私から皆さんにお伝えする基本のTipsは「そうだ,母を診よう」です.できるだけシンプルなTipsを心がけました.この言葉に込めた思い,そして実践について解説したいと思います.
本邦の外来受療率は乳幼児と65歳以上の高齢者で高くなる二峰性であり,生産年齢層の医療機関への受診が少ないということがわかっています1).しかし,若い年代は本当に受診しないのでしょうか.
ライフキャリア・レインボー(図1)という考え方があります2).人生にはさまざまな役割があり,多かれ少なかれいくつかの役割をみな担っており,ライフステージごとに比重が変わっていくといわれています.特に女性においては,求められる役割が男性と比べて多く,変動も大きくなります.皆さん自身や友人,患者さんのことを思い返してください.想像は難しくないと思います.生産年齢層の女性は「患者」として受診する頻度は少ないですが,実はこの役割の多様さゆえ,子どもや親の受診,予防接種,健診など,むしろ「誰かの付き添い」として私たちの前に姿を現すことの方が多いのです.そう考えると,実は思いのほか「医療機関に訪れている」ともいえます.しかし,医療を提供する側の視点からすると,患者さんの診療に集中し,いつの間にか付き添いとしての女性はフレームアウトしてしまっています.
私たちは目の前の問題「前景」に気をとられ,得てしてその「背景」を見落としがちで,実は貴重な機会を見過ごしているのかもしれません.まずは,気づくことからです.その気づきを待っている人がきっといます.「そうだ,母を診よう」これが合言葉です.

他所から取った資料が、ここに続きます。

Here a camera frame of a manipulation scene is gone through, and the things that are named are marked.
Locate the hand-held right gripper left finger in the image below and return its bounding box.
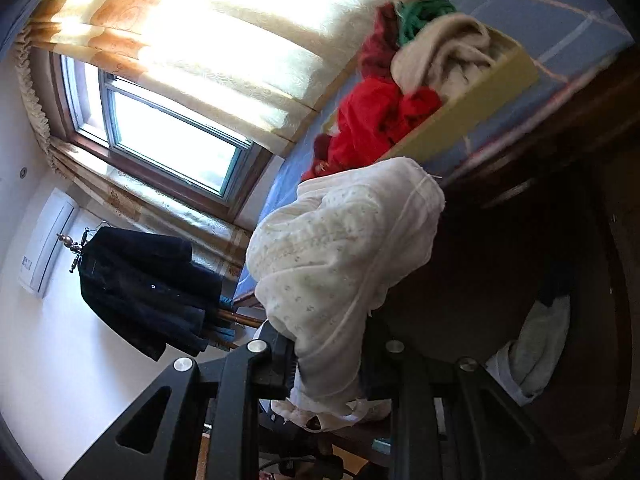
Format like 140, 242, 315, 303
62, 325, 301, 480

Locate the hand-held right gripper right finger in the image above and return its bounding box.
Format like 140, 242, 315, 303
357, 320, 561, 480

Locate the white underwear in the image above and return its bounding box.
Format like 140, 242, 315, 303
245, 156, 446, 433

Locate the dark wooden drawer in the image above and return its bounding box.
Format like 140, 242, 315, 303
320, 160, 636, 480

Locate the small red cloth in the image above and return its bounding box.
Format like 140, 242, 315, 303
300, 132, 346, 183

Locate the bright red cloth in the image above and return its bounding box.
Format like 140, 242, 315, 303
325, 76, 443, 171

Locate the shallow cardboard box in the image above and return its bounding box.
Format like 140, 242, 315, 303
320, 25, 541, 163

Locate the dark red cloth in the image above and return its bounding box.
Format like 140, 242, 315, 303
357, 2, 401, 81

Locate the beige cloth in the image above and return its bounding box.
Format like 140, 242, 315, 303
390, 14, 513, 106

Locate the green cloth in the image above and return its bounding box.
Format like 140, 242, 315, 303
395, 0, 458, 48

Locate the wooden coat rack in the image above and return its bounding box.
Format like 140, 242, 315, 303
56, 227, 266, 353

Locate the teal garment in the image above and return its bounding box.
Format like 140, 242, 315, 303
205, 295, 236, 348

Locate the dark navy jacket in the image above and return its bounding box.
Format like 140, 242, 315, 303
77, 226, 223, 361

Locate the white and navy cloth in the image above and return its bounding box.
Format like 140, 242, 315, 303
485, 270, 572, 406

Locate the beige patterned side curtain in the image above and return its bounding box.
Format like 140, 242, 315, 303
47, 137, 253, 286

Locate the white air conditioner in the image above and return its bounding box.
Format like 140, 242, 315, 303
17, 187, 81, 301

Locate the dark wooden dresser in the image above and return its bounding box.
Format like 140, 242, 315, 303
232, 50, 640, 480

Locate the cream sheer curtain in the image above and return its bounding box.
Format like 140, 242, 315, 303
12, 0, 471, 161

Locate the window with brown frame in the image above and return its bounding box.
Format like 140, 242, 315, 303
50, 52, 273, 221

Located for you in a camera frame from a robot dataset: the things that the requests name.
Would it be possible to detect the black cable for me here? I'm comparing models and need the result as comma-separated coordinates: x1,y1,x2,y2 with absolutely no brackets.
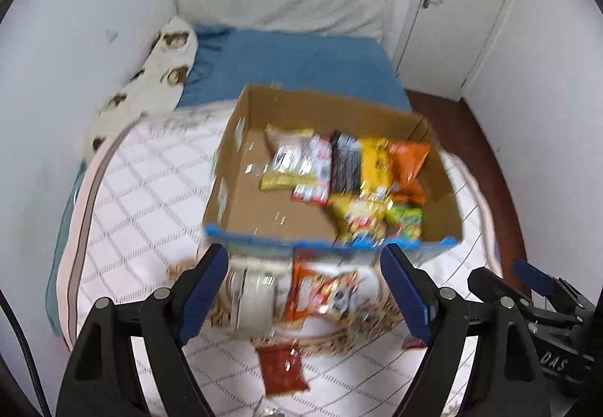
0,290,50,417

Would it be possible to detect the grey white pillow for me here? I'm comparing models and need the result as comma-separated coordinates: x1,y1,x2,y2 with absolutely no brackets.
174,0,394,41

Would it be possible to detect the yellow-edged bread packet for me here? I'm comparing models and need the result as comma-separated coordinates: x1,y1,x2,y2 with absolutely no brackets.
260,125,314,190

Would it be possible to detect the white quilted blanket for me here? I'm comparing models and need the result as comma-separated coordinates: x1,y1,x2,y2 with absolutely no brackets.
57,103,502,417

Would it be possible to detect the yellow panda snack packet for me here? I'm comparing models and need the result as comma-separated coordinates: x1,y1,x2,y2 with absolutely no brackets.
330,193,392,243

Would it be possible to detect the green candy packet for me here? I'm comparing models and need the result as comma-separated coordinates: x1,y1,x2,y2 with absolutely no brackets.
384,205,423,241

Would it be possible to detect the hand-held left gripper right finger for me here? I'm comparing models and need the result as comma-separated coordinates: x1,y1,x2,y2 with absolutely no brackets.
380,244,552,417

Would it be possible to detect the plain orange snack packet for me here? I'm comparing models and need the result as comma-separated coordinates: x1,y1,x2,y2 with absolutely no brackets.
389,142,432,205

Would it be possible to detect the blue bed sheet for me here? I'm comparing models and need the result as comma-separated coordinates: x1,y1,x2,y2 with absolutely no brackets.
44,26,413,337

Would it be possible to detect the white snack packet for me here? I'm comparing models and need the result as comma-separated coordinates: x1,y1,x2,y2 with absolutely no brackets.
233,254,293,337

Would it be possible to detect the orange panda snack packet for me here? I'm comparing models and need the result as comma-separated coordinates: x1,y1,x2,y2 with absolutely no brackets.
285,252,359,321

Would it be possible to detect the blue printed cardboard box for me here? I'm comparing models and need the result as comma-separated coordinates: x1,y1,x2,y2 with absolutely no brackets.
204,84,465,258

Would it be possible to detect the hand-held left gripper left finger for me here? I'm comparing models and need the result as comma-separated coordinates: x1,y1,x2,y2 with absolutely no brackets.
57,244,230,417

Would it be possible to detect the long red sachet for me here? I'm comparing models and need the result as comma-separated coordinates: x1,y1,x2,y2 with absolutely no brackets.
291,136,333,205

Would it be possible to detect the bear print pillow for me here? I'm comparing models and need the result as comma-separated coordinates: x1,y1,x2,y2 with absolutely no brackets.
78,16,199,158

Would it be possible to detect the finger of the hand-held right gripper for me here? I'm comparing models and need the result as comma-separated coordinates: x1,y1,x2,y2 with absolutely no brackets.
513,259,594,319
468,266,538,328

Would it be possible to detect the dark red snack packet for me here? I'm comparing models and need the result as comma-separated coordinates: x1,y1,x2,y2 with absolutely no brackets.
257,344,309,396

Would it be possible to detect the white door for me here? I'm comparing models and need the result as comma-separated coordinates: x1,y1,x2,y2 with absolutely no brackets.
393,0,523,100

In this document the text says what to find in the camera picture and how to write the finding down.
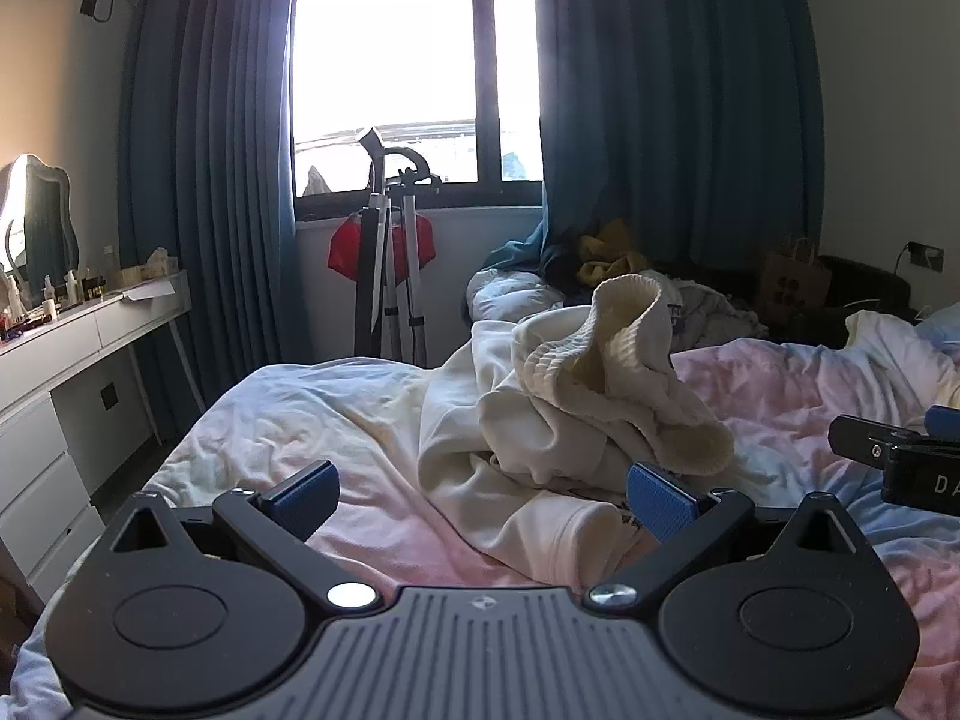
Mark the dark navy garment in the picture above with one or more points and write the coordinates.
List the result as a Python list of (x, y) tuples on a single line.
[(562, 259)]

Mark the tissue box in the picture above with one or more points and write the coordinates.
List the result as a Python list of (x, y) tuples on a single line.
[(150, 266)]

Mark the blue curtain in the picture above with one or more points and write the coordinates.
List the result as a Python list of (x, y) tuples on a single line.
[(675, 105), (210, 165)]

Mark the blue pillow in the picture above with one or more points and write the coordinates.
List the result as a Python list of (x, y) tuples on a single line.
[(941, 334)]

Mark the small white bottle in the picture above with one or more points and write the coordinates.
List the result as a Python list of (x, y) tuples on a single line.
[(72, 289), (49, 300)]

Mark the red bag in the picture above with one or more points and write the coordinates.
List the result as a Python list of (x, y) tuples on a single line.
[(346, 251)]

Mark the black wall socket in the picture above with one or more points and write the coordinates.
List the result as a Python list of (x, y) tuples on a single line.
[(109, 396)]

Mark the brown paper bag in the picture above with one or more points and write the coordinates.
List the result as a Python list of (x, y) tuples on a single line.
[(796, 277)]

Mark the wavy frame mirror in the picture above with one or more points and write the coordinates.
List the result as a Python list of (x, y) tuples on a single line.
[(41, 217)]

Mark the white blanket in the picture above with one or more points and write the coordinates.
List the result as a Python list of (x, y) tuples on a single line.
[(885, 341)]

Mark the yellow garment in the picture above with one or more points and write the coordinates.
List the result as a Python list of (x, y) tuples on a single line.
[(611, 259)]

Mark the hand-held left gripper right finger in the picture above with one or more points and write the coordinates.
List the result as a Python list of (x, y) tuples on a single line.
[(660, 508)]

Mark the cream knit sweater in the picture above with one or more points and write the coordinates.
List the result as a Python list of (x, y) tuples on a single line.
[(622, 360)]

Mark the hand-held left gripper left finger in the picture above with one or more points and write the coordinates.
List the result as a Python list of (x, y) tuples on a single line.
[(309, 501)]

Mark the grey shirt with purple print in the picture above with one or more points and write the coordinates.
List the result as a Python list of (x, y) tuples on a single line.
[(705, 311)]

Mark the white paper sheet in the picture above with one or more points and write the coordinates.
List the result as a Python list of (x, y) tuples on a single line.
[(150, 291)]

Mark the pastel bed sheet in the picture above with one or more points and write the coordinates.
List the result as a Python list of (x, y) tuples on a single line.
[(787, 390)]

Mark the wall socket with plug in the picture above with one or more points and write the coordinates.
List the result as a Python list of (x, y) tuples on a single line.
[(924, 256)]

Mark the black wall box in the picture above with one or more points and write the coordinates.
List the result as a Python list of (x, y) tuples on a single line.
[(88, 5)]

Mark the window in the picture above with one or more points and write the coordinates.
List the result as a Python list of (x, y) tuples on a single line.
[(390, 52)]

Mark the white dressing table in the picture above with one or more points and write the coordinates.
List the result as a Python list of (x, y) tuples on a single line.
[(45, 405)]

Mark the black armchair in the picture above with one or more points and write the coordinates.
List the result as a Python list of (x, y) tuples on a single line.
[(862, 289)]

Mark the garment steamer stand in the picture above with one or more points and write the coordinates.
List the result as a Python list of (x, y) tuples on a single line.
[(409, 262)]

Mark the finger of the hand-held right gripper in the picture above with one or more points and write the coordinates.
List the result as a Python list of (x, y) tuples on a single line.
[(862, 435), (943, 420)]

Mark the white pants with black stripe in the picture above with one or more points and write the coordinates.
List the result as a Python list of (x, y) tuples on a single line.
[(480, 420)]

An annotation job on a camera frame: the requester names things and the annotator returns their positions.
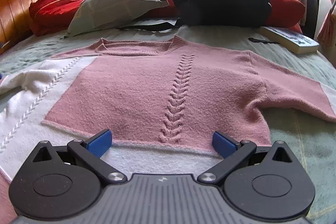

日本プライマリ・ケア連合学会 女性医療・保健委員会は,女性医療を「女性特有の疾患や性差による病態の違いを考慮しながら,女性が生涯を通して健康な生活を送れるよう,ライフステージに応じて支援する医療」であると述べています(図2)3).つまり,女性医療は「産婦人科診療をしましょう」ということではなく,「ライフステージに応じて,生涯健康な生活を送れる支援」をすることが大切なのです.健康とは「身体・心理・社会的に満たされた状態(世界保健機関定義)」をいいますから,精神的・社会的健康に寄与するものも含まれます.先述のとおり,多くの女性は各ライフステージで比重の大きい役割によって生活が大きく規定されています.しかし,妊娠出産・子育て・介護などのために,一人の大人として自己実現に向かえない不全感や周囲との関係性に悩みを抱えているケースもあります.ライフステージごとに直面するだろう健康や人生の課題に気を配り,その声に気づき,声かけができる,そんなかかわり方でもよいのではないでしょうか.
それでは婦人科診察のいらない,簡単にできる介入を3つほどご紹介したいと思います.声かけだけで救えることもたくさんあるのです.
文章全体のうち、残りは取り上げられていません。